▶ **EXERCISE GOAL**: Reproduce every entry exactly as written.

▶ **DATASET ENTRIES**:
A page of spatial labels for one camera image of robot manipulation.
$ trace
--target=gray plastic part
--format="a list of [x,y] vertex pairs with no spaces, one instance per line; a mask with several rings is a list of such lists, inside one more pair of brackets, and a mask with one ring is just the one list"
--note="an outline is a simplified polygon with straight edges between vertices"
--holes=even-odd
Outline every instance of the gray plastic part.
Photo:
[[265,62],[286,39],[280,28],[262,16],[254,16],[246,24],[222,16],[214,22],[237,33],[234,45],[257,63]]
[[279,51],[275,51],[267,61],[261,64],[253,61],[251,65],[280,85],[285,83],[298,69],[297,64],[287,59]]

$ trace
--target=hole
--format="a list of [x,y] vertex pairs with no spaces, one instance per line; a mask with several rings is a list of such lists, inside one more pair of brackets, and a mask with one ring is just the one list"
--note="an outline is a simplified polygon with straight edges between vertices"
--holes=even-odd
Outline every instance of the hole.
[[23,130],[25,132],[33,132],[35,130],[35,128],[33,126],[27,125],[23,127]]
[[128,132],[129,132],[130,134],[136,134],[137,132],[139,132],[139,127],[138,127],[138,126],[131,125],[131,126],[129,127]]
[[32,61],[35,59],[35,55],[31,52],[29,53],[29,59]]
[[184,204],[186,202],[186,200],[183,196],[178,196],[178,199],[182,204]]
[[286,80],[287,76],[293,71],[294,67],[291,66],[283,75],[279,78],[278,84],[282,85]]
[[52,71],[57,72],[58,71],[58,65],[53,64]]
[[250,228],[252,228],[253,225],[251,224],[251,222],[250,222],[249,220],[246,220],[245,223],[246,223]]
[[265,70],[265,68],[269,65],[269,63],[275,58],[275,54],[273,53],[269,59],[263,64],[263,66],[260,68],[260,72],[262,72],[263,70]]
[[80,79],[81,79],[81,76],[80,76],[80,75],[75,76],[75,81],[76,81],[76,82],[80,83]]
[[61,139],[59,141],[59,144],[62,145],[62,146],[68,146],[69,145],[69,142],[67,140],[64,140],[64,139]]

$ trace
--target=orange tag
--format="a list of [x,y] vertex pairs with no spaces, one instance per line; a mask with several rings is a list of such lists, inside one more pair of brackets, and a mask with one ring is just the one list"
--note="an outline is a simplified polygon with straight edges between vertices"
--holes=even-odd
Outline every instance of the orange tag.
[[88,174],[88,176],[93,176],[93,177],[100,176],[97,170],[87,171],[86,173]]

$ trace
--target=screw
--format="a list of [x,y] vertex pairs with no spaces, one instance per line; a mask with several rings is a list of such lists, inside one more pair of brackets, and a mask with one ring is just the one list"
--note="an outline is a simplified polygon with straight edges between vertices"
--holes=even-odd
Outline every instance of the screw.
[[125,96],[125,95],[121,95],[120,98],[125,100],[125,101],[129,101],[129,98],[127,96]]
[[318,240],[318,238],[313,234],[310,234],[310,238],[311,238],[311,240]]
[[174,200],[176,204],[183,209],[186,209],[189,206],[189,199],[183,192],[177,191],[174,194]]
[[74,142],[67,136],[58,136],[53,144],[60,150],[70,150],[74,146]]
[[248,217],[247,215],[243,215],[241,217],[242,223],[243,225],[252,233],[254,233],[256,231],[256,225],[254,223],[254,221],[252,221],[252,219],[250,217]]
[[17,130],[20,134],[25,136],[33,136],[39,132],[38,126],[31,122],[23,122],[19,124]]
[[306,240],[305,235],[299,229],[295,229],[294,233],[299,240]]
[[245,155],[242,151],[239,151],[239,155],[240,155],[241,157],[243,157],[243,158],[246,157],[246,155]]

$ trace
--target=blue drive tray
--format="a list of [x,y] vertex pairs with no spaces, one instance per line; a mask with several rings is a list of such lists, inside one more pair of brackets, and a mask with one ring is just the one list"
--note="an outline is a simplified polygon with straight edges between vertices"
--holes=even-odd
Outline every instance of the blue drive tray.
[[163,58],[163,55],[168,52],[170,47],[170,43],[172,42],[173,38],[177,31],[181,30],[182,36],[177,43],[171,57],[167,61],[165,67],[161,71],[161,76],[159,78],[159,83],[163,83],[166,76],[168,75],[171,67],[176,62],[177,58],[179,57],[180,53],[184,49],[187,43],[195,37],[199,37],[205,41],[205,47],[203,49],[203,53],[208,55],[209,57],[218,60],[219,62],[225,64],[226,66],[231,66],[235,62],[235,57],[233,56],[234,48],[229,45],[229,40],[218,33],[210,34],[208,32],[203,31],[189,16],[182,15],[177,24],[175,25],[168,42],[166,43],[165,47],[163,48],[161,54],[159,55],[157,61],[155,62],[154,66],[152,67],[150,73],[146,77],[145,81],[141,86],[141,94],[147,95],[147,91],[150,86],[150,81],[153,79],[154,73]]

▶ **RESPONSE AREA**:
A page of spatial labels for one camera image of robot manipulation.
$ trace
--target=gray plastic part
--format="a list of [x,y] vertex pairs with no spaces, one instance per line; a mask with several rings is a list of such lists, inside one more pair of brackets, and a mask with one ring is just the one list"
--note="an outline is a simplified polygon with straight edges between vertices"
--holes=even-odd
Outline every instance of the gray plastic part.
Photo:
[[265,62],[286,39],[280,28],[262,16],[254,16],[246,24],[222,16],[214,22],[237,33],[234,45],[257,63]]
[[279,51],[275,51],[267,61],[261,64],[253,61],[251,65],[280,85],[285,83],[298,69],[297,64],[287,59]]

$ trace
--target=hole
--format="a list of [x,y] vertex pairs with no spaces, one instance per line; a mask with several rings is a list of such lists, inside one more pair of brackets, and a mask with one ring is just the one list"
--note="an outline is a simplified polygon with straight edges between vertices"
--holes=even-odd
Outline every instance of the hole.
[[23,130],[25,132],[33,132],[35,130],[35,128],[33,126],[27,125],[23,127]]
[[128,132],[129,132],[130,134],[136,134],[137,132],[139,132],[139,127],[138,127],[138,126],[131,125],[131,126],[129,127]]
[[32,61],[35,59],[35,55],[31,52],[29,53],[29,59]]
[[184,204],[186,202],[186,200],[183,196],[178,196],[178,199],[182,204]]
[[286,80],[287,76],[293,71],[294,67],[291,66],[283,75],[279,78],[278,84],[282,85]]
[[52,71],[57,72],[58,71],[58,65],[53,64]]
[[250,228],[252,228],[253,225],[251,224],[251,222],[250,222],[249,220],[246,220],[245,223],[246,223]]
[[265,70],[265,68],[269,65],[269,63],[275,58],[275,54],[273,53],[269,59],[263,64],[263,66],[260,68],[260,72],[262,72],[263,70]]
[[80,79],[81,79],[81,76],[80,76],[80,75],[75,76],[75,81],[76,81],[76,82],[80,83]]
[[61,139],[59,141],[59,144],[62,145],[62,146],[68,146],[69,145],[69,142],[67,140],[64,140],[64,139]]

$ trace
--target=orange tag
--format="a list of [x,y] vertex pairs with no spaces, one instance per line; a mask with several rings is a list of such lists, inside one more pair of brackets, and a mask with one ring is just the one list"
--note="an outline is a simplified polygon with straight edges between vertices"
--holes=even-odd
Outline every instance of the orange tag.
[[88,174],[88,176],[93,176],[93,177],[100,176],[97,170],[87,171],[86,173]]

$ trace
--target=screw
--format="a list of [x,y] vertex pairs with no spaces, one instance per line; a mask with several rings is a list of such lists, inside one more pair of brackets, and a mask with one ring is just the one list"
--note="an outline is a simplified polygon with straight edges between vertices"
--holes=even-odd
Outline every instance of the screw.
[[125,96],[125,95],[121,95],[120,98],[125,100],[125,101],[129,101],[129,98],[127,96]]
[[318,240],[318,238],[313,234],[310,234],[310,238],[311,238],[311,240]]
[[174,200],[176,204],[183,209],[186,209],[189,206],[189,199],[183,192],[177,191],[174,194]]
[[74,142],[67,136],[58,136],[53,144],[60,150],[70,150],[74,146]]
[[248,217],[247,215],[243,215],[241,217],[242,223],[243,225],[252,233],[254,233],[256,231],[256,225],[254,223],[254,221],[252,221],[252,219],[250,217]]
[[17,130],[20,134],[25,136],[33,136],[39,132],[38,126],[31,122],[23,122],[19,124]]
[[306,240],[305,235],[299,229],[295,229],[294,233],[299,240]]
[[245,155],[242,151],[239,151],[239,155],[240,155],[241,157],[243,157],[243,158],[246,157],[246,155]]

$ trace
--target=blue drive tray
--format="a list of [x,y] vertex pairs with no spaces, one instance per line; a mask with several rings is a list of such lists, inside one more pair of brackets, and a mask with one ring is just the one list"
--note="an outline is a simplified polygon with straight edges between vertices"
--holes=even-odd
Outline every instance of the blue drive tray.
[[163,58],[163,55],[168,52],[170,47],[170,43],[172,42],[173,38],[177,31],[181,30],[182,36],[177,43],[171,57],[167,61],[165,67],[161,71],[161,76],[159,78],[159,83],[163,83],[166,76],[168,75],[171,67],[176,62],[177,58],[179,57],[180,53],[184,49],[187,43],[195,37],[199,37],[205,41],[205,47],[203,49],[203,53],[208,55],[209,57],[218,60],[219,62],[225,64],[226,66],[231,66],[235,62],[235,57],[233,56],[234,48],[229,45],[229,40],[218,33],[210,34],[208,32],[203,31],[189,16],[182,15],[177,24],[175,25],[168,42],[166,43],[165,47],[163,48],[161,54],[159,55],[157,61],[155,62],[154,66],[152,67],[150,73],[146,77],[145,81],[141,86],[141,94],[147,95],[147,91],[150,86],[150,81],[153,79],[154,73]]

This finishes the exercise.